Father

Ramblings of a dad trying to figure out parenting through all of life’s experiences.

Friendship and Joy in God

I am a highly relational person.  In most personality studies, my traits lean me toward quiet influence and steady support for those around me.  I enjoy collaborating with people, and most of all, I love the close relationships I have in my life.  Carol, my wife of 19 years and truly my best friend, is one such example.  I have known her now for 26 years (since high school), enjoying the gift of a friendship that grows stronger each day.  And this has brought me great joy.

I also have enjoyed several very close friendships with some key men in my life.  These are vital friendships in my journey of faith.  These men have seen me through some difficult challenges in my life, they have shared their lives with me, and I have enjoyed an amazing fellowship with these men.  What is so incredible to me is how God brought them to me from so many different places: church (both current and previous), previous employment, and even counseling.  And these friendships have brought me great joy.

As I sit in the dark in our room here at Ridgecrest, NC, with my family still sleeping, I am also reminded of the gift my children have been to me.  My two older boys (young men, really) are finishing up their fourth year at a two-week camp for boys here in the mountains near Asheville, NC.  We will be picking them up in a few hours.  And I have missed them.  Yes, I am their father.  Yes, that is not always easy.  But I would never trade it for the world.  And as they grow, I know that our relationship will change to more of a friendship.  And this entire process has brought me great joy.

So, as I began reading during my quiet time this morning, my eyes (and my heart) were drawn to these amazing words in Romans 5:10-11:

10 For since our friendship with God was restored by the death of his Son while we were still his enemies, we will certainly be saved through the life of his Son. 11 So now we can rejoice in our wonderful new relationship with God because our Lord Jesus Christ has made us friends of God. (emphasis mine)

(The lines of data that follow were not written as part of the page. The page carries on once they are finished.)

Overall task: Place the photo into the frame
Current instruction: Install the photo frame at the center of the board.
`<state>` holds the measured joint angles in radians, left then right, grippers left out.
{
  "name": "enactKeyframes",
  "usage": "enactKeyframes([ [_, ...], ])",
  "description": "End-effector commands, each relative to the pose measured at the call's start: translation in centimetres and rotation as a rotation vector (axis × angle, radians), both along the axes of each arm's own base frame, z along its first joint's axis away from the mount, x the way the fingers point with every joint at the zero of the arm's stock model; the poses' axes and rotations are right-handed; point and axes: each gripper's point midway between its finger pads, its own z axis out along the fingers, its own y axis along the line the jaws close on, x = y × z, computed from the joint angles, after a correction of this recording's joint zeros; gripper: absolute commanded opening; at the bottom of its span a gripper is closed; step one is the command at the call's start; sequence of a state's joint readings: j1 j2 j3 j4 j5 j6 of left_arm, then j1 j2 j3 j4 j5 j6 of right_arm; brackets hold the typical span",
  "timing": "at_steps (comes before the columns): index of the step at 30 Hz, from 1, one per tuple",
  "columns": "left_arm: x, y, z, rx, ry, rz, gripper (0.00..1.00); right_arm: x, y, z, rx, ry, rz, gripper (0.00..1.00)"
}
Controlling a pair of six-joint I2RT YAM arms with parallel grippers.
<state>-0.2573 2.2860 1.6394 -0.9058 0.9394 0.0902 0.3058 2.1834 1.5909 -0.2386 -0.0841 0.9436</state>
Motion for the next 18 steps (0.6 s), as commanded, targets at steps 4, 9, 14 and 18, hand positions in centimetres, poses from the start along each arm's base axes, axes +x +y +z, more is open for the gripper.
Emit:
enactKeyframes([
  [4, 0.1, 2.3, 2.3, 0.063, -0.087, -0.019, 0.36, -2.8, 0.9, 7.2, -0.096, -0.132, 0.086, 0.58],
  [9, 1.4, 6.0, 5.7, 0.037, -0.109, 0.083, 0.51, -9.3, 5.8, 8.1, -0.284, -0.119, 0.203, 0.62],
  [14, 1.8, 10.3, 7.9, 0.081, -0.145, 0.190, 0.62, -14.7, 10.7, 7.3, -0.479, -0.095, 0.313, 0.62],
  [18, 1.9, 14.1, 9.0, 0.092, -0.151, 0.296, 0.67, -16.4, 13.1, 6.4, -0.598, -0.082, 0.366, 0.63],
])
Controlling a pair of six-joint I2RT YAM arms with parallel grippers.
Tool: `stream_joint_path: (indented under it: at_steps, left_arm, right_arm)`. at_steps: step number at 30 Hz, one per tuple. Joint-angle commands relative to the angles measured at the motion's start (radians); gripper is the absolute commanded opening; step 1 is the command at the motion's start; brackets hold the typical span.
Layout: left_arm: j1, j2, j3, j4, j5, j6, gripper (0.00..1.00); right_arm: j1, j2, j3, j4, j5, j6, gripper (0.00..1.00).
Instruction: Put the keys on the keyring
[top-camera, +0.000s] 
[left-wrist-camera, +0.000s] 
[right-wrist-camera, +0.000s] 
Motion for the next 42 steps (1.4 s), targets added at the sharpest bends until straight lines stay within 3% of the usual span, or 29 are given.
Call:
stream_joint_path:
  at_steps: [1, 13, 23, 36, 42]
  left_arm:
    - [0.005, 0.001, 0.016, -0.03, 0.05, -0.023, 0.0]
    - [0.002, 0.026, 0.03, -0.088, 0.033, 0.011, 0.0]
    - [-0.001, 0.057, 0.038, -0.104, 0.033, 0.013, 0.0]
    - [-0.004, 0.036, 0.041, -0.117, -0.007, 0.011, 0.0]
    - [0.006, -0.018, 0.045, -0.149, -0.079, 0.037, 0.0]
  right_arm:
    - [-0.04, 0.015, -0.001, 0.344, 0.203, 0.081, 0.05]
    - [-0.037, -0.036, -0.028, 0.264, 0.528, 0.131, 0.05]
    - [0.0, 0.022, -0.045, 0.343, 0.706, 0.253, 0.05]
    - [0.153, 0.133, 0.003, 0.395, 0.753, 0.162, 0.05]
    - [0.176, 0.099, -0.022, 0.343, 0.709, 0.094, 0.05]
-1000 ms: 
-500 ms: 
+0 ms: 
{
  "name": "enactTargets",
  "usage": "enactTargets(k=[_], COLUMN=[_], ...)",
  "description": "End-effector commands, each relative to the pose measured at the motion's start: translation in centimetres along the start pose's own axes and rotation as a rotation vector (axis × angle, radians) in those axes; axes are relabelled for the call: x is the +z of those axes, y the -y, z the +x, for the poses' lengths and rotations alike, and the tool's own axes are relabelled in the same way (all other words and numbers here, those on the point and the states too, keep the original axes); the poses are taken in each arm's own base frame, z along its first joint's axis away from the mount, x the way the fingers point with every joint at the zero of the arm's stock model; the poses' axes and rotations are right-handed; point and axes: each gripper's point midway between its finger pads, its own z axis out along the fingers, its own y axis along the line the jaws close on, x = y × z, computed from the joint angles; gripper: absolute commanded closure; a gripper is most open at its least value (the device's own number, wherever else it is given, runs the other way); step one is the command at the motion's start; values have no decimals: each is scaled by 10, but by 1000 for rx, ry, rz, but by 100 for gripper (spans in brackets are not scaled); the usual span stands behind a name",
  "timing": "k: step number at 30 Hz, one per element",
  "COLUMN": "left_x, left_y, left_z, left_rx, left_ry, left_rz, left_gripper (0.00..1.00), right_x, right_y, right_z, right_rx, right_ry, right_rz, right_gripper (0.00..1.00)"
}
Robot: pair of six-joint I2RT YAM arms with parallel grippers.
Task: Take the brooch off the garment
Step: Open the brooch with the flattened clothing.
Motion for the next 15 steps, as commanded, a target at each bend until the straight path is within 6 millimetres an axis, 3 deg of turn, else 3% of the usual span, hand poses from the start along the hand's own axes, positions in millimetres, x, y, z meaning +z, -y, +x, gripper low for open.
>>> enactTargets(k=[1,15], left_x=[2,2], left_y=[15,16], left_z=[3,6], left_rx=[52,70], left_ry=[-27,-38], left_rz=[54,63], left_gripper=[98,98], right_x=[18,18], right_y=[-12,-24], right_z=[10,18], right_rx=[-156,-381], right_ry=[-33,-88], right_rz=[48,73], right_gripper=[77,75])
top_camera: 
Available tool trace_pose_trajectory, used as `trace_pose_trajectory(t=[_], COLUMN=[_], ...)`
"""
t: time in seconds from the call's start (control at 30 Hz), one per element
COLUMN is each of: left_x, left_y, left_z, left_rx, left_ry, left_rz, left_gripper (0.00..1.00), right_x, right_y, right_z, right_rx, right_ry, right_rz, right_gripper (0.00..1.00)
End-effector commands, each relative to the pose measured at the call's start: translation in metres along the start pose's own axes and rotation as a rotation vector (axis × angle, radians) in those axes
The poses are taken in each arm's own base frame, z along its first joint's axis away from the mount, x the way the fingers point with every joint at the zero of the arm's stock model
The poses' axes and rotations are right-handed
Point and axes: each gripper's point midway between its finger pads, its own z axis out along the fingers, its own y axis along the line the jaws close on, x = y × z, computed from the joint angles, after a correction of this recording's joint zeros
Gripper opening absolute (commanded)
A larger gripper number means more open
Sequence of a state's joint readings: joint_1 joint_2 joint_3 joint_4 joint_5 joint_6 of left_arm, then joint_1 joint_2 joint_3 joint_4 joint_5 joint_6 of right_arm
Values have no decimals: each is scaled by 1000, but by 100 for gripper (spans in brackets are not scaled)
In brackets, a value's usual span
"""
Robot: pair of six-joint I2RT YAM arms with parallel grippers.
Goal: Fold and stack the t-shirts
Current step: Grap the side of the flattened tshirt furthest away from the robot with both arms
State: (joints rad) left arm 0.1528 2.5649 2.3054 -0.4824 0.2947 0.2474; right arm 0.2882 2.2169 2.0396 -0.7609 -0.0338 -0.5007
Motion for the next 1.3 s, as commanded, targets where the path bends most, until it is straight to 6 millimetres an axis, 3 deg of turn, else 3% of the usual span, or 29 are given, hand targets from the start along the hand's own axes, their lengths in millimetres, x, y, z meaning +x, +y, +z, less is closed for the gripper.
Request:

So often in the church, the message we hear sounds a little more like we’re still enemies with God, but He will tolerate us because of Jesus.  But we better be on our best behavior or He may decide to send us off after all.

I for one do not do well under that kind of message.  Being highly relational, I am very sensitive to my perception of what people around me think of me.  So, when my mind begins to process my relationship with Jesus the same way, I struggle in my faith.

This passage says that through Christ and His saving work, I am now friends with God.  This is astounding.  Friends hang together.  Friends share their deepest secrets.  Friends work through hard things.  Friends are there for each other when they need them most.  And friends… real friends… last a long time.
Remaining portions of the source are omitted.